11.07.2007

Birthing Babies

August 17, 1994 Essaouira

I didn’t expect to help with two births when I visited the hospital this afternoon. Not only did I witness, I held a woman’s legs to help her push. I watched from that position as they cut her vagina with a pair of scissors, and watched the head slip out between the flowing of blood, followed by the huge placenta they call the sister.

The woman had just come from the bled and the whole time after giving birth, she repeated over and over that she would have died if she had it there. In labor she’d scream at the top of her lungs, faint, wake up, scream, faint, wake up, scream...

Within fifteen minutes I was holding the next woman’s hand as she breathed. Doing it myself, I got real dizzy. She smiled in the best way a woman giving birth could smile, but then she started panting and fading out. Suddenly I got pushed out of the way by a nurse. 

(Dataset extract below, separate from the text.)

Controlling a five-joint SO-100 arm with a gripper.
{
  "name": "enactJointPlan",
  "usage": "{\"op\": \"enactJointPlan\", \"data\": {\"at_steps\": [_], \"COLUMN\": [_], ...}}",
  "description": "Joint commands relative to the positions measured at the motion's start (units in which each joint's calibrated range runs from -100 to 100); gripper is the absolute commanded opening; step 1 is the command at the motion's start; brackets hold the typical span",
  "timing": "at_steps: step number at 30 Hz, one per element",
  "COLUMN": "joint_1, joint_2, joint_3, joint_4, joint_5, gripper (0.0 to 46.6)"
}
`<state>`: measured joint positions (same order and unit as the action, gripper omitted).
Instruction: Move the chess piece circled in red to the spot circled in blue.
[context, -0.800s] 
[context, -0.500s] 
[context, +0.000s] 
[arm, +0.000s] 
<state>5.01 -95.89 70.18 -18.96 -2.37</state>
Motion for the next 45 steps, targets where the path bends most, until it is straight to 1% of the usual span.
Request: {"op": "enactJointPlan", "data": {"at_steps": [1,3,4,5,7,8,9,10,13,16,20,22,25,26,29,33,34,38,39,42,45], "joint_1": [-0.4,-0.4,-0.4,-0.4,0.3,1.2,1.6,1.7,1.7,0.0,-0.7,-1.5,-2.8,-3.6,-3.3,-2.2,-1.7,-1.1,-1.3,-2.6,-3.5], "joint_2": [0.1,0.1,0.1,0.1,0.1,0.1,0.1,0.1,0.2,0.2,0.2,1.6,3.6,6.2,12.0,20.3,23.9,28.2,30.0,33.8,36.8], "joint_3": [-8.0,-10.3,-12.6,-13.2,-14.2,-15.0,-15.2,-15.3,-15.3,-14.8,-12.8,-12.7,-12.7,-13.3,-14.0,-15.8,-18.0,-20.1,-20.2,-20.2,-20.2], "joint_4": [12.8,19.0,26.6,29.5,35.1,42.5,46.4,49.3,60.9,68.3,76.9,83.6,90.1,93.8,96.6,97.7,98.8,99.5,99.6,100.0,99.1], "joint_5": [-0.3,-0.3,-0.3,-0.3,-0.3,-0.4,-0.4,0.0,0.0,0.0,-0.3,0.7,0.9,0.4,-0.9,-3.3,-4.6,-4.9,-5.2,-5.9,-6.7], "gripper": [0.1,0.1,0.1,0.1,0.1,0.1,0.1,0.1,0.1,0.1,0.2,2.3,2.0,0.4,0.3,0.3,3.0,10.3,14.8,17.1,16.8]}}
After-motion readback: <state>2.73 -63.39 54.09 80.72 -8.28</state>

The nurse got over the woman and started pushing down on her stomach to get the baby out. They induced contractions because something was wrong. I stood at the woman’s feet as the head was pulled out, all blue, with the cord wrapped twice around its neck. A rush of green liquid poured out with the baby.

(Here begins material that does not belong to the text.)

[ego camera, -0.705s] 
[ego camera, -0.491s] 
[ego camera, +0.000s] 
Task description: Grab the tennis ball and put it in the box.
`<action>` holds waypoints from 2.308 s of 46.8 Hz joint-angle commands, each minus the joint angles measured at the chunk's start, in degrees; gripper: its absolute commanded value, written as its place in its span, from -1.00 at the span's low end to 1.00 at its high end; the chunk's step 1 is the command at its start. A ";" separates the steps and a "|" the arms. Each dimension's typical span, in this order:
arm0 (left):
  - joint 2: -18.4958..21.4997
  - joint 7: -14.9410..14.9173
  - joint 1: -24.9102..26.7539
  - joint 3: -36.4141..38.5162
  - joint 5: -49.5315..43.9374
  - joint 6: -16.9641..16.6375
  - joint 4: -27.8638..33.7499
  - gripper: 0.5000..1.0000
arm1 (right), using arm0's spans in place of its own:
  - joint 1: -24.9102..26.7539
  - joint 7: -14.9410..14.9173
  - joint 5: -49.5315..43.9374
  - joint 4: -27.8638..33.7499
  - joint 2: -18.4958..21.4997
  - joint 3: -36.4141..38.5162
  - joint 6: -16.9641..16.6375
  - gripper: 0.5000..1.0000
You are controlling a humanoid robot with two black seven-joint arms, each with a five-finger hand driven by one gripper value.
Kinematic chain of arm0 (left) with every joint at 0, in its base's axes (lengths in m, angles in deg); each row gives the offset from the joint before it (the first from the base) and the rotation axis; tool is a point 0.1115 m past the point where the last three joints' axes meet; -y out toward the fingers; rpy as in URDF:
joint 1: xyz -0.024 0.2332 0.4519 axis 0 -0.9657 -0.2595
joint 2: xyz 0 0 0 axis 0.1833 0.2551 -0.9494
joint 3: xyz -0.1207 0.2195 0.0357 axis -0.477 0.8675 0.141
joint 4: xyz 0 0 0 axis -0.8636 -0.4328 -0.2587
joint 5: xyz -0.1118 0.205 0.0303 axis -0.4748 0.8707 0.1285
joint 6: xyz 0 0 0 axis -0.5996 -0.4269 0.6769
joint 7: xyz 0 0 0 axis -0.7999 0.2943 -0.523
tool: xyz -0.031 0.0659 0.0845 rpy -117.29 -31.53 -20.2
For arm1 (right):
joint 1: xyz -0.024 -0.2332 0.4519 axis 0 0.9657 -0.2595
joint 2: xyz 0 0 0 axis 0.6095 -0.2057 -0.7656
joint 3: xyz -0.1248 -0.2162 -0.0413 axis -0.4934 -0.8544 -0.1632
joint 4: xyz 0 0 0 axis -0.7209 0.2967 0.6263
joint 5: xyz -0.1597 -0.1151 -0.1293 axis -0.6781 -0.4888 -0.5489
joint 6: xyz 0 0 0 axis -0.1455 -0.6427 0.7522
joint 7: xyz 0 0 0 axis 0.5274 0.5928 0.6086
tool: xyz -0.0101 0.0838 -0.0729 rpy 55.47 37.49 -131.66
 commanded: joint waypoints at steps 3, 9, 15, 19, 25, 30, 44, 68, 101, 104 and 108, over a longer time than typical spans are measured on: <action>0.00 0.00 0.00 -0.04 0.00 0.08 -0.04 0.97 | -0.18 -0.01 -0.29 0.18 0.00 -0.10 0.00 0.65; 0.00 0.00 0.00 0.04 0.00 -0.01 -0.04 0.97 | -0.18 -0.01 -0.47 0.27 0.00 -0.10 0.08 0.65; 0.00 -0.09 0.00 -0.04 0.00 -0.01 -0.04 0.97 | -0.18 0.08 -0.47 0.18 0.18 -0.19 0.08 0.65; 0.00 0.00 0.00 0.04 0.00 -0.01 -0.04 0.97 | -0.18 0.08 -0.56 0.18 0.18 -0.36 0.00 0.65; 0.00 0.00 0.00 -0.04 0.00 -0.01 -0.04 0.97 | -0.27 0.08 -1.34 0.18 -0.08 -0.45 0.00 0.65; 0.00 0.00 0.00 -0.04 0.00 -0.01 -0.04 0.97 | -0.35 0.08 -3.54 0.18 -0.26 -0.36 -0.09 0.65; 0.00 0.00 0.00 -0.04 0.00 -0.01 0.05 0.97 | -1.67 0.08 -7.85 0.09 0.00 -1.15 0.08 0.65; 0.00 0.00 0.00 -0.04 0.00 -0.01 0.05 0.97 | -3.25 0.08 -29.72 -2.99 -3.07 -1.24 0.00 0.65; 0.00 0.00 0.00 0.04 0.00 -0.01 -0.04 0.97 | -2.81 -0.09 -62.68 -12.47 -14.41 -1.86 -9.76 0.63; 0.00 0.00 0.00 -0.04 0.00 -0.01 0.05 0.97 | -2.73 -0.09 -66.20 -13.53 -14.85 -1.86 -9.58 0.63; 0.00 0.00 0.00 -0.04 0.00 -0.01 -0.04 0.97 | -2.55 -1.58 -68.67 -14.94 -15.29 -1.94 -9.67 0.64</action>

I followed the nurse with the baby into the other room where they laid the baby down. They stuck a hose through his nose, down to his lungs, sucking all the liquid out. Then they started slapping it around, giving it CPR. It was still not breathing and floppy like a rag doll. 

They injected something into his umbilical cord, massaged him some more, turned him upside down by the feet and slapped him. They put him down and fed him more breaths, massaging him, and slowly he started to breath. In irregular gasps at first as the color started coming back to him....... He still wasn’t moving so they turned him upside down again and slapped him. He gasped and let out a cry. So did I. So did probably the black and white cat on the floor with its kitten.

I will be in Essaouira until September 4th. It is the windy city of Morocco, famous for windsurfing and a popular hangout for Beatniks across the world. Hendrix wrote Castles Made Of Sand about a rock off the coast here. He even tried to buy the village over the hill. This city is full of slacker-like Austinites mixed with fully veiled women, in either all black or all white. Because they all look like they come from Austin. I’m surprised to hear the Spanish, German, French, and Danish.